Paternal age increases the frequency of congenital diseases such as heart malformations as well as oral, palate and lip cleft. Moreover, mental disorders (autism, schizophrenia, bipolar disorder, low IQ level as well as ADHD) also occur more frequently in advanced father's age.
However, when any of the DNA “rungs” become broken or unstable, the whole genetic ladder becomes unsteady. This results in sperm fragmentation. DNA fragmentation can lead to chromosomal abnormalities, which can contribute to birth defects.
Infants born to older fathers were found to be at higher risk of premature birth, late still birth, low Apgar scores, low birth weight, higher incidence of newborn seizures and birth defects such as congenital heart disease and cleft palate.

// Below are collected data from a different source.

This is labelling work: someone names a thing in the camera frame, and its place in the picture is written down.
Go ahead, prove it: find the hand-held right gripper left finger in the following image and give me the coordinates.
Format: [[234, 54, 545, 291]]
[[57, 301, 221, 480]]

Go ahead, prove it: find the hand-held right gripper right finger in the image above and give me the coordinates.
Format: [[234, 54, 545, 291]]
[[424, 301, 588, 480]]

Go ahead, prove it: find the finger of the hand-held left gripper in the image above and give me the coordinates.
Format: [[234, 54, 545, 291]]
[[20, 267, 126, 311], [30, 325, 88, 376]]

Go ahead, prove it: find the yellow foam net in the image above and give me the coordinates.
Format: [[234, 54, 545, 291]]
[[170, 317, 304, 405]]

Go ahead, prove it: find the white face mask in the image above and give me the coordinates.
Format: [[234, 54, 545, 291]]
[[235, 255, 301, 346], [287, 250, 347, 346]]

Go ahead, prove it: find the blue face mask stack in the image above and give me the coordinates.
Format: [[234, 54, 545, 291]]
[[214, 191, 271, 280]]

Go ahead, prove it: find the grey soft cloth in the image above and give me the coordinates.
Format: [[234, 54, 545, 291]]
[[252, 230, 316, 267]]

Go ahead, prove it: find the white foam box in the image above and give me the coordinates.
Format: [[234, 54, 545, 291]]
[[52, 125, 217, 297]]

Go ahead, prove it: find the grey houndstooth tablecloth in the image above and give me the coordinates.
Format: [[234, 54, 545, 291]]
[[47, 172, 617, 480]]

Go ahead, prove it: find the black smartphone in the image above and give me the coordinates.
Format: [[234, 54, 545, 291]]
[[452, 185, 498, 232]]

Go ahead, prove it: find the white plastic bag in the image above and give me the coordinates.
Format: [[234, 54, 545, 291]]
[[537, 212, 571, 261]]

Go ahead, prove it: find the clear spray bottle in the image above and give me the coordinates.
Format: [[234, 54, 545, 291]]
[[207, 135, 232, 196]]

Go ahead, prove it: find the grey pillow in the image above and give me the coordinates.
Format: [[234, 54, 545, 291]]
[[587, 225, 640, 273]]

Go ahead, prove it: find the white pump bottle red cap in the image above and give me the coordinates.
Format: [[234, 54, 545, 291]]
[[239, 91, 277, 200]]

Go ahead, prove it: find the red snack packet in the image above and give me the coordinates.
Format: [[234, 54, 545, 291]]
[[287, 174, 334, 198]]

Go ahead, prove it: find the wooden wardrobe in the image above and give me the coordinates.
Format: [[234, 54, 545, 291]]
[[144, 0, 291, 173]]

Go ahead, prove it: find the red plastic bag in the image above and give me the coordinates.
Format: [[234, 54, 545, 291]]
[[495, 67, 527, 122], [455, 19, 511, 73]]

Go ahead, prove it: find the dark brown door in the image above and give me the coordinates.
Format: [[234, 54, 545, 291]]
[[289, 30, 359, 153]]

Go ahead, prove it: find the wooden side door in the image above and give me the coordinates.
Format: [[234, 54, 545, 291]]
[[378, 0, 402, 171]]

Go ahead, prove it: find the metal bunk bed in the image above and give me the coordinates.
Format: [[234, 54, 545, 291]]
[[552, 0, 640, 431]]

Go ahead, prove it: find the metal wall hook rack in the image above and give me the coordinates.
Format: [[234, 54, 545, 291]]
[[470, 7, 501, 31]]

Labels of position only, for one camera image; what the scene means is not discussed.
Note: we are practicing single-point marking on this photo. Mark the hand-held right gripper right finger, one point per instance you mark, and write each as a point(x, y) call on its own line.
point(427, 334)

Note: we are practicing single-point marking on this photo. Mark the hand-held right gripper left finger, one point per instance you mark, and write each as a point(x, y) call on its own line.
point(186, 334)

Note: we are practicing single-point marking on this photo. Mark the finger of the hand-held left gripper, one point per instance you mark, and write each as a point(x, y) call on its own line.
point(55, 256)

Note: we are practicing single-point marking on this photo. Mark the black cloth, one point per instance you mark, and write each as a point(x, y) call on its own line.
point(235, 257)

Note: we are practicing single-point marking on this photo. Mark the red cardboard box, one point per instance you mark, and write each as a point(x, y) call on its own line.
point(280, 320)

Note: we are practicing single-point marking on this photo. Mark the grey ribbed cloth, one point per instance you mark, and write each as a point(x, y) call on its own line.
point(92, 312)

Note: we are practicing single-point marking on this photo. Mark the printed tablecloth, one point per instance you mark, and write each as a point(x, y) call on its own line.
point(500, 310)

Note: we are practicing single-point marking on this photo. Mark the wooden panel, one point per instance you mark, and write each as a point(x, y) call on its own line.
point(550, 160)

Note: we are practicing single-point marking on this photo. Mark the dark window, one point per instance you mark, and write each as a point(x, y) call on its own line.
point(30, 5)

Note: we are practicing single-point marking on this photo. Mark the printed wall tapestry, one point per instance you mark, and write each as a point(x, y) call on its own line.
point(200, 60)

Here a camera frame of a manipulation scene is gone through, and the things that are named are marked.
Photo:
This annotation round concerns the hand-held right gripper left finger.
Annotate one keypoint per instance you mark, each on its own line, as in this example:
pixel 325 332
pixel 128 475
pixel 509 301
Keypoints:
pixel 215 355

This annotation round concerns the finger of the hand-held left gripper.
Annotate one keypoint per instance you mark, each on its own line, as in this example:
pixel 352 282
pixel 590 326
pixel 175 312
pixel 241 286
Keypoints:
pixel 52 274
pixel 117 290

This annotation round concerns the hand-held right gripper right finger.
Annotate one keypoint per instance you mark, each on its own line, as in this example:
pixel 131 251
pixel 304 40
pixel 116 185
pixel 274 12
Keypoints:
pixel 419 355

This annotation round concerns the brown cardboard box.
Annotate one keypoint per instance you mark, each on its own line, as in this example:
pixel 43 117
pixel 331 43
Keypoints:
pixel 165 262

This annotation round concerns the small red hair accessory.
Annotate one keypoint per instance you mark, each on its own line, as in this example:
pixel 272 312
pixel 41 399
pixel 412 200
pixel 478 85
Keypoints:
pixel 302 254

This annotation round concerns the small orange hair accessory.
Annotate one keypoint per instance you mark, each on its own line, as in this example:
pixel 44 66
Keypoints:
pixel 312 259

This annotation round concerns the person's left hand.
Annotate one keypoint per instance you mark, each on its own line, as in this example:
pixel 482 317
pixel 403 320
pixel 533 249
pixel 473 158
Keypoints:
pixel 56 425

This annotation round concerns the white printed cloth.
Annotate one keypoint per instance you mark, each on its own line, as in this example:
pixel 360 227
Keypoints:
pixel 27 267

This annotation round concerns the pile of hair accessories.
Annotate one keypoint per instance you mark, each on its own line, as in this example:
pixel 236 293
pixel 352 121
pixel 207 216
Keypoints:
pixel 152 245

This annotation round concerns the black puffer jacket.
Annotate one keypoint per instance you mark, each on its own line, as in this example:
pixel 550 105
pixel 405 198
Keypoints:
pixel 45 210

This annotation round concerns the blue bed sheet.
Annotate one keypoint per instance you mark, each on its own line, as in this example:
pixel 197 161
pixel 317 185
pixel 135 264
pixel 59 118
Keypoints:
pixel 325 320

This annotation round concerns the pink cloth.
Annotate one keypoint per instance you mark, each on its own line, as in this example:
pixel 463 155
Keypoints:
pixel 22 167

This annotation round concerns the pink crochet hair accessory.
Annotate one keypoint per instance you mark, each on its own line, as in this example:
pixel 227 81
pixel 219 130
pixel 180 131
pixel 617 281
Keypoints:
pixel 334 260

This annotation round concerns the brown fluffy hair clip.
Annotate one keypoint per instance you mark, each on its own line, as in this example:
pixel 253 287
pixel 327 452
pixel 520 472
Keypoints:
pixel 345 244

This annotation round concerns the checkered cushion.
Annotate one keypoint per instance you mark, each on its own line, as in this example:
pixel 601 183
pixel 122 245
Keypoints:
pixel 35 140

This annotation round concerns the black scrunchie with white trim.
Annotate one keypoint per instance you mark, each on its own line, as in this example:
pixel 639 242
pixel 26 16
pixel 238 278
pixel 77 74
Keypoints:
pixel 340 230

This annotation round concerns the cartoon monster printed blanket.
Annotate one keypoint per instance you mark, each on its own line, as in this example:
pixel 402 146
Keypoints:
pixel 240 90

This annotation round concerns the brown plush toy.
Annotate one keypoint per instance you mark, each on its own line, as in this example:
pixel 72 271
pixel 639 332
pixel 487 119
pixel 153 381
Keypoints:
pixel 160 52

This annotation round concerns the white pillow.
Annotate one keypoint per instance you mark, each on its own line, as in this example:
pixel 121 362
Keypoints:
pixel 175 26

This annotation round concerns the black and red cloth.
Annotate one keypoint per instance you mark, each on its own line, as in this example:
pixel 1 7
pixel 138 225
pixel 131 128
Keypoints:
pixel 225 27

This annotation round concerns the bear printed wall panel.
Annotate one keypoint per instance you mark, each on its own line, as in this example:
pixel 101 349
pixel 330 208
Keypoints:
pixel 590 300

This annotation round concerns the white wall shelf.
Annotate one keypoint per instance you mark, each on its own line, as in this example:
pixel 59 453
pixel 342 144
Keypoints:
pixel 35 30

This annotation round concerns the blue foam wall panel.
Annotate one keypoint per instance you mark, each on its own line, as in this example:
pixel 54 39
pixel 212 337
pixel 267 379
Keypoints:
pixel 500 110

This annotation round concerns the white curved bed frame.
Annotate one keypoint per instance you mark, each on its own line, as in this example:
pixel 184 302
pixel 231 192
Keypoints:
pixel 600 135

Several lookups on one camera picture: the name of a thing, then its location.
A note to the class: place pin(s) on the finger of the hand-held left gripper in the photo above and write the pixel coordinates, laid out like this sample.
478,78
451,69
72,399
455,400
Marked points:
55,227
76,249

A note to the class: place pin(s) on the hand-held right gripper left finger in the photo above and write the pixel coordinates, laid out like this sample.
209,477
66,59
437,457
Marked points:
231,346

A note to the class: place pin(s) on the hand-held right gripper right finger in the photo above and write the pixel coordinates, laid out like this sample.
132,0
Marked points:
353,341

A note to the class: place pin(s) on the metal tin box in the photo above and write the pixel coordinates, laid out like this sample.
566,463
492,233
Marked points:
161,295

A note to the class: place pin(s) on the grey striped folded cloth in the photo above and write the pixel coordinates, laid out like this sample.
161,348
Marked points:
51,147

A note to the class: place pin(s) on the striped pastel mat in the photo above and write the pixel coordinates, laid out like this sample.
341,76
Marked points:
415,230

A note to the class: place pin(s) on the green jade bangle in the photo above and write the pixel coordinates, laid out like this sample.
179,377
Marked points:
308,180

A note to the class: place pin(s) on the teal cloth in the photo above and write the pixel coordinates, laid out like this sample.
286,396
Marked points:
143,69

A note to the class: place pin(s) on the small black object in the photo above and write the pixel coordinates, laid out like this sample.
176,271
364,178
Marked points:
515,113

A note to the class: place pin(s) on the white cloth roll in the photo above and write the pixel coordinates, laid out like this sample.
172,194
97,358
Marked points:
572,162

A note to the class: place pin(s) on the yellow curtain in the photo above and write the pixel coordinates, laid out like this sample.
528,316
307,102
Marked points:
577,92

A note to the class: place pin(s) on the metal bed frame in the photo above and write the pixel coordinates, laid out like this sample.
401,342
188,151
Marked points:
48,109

Autism has been linked to birth defect agents acting during the first eight weeks from conception, though these cases are rare. If the mother of the child is dealing with autoimmune conditions or disorders while pregnant, it may affect if the child developed autism.
The risk of chromosomal abnormality increases with maternal age. The chance of having a child affected by Down syndrome increases from about 1 in 1,250 for a woman who conceives at age 25, to about 1 in 100 for a woman who conceives at age 40.
According to data collected by the Centers for Disease Control and Prevention (CDC) and the Social Security Administration (SSA), the rarest month to be born in is February, making Aquarius the rarest zodiac sign.
The prevalence of many types of birth defects appears to differ by sex, with the majority of them being more prevalent among men,1 2 including orofacial cleft (cleft lip with or without cleft palate), urinary system (hypospadias, hydronephrosis) and gastrointestinal tract (diaphragmatic hernia).
In general, major defects of the body and internal organs are more likely to occur between 3 to 12 embryo / fetal weeks. This is the same as 5 to 14 gestational weeks (weeks since the first day of your last period). This is also referred to as the first trimester.
February 3rd is the only day where no one in history has ever been born. Despite much scientific study, there is no explanation for this phenomena. Historically it has been referred to as "the empty day" or "nobody's birthday". The years range from late 1700s to the 2010s.
The most common severe congenital disorders are heart defects, neural tube defects and Down syndrome. Although congenital disorders may be the result of one or more genetic, infectious, nutritional or environmental factors, it is often difficult to identify the exact causes.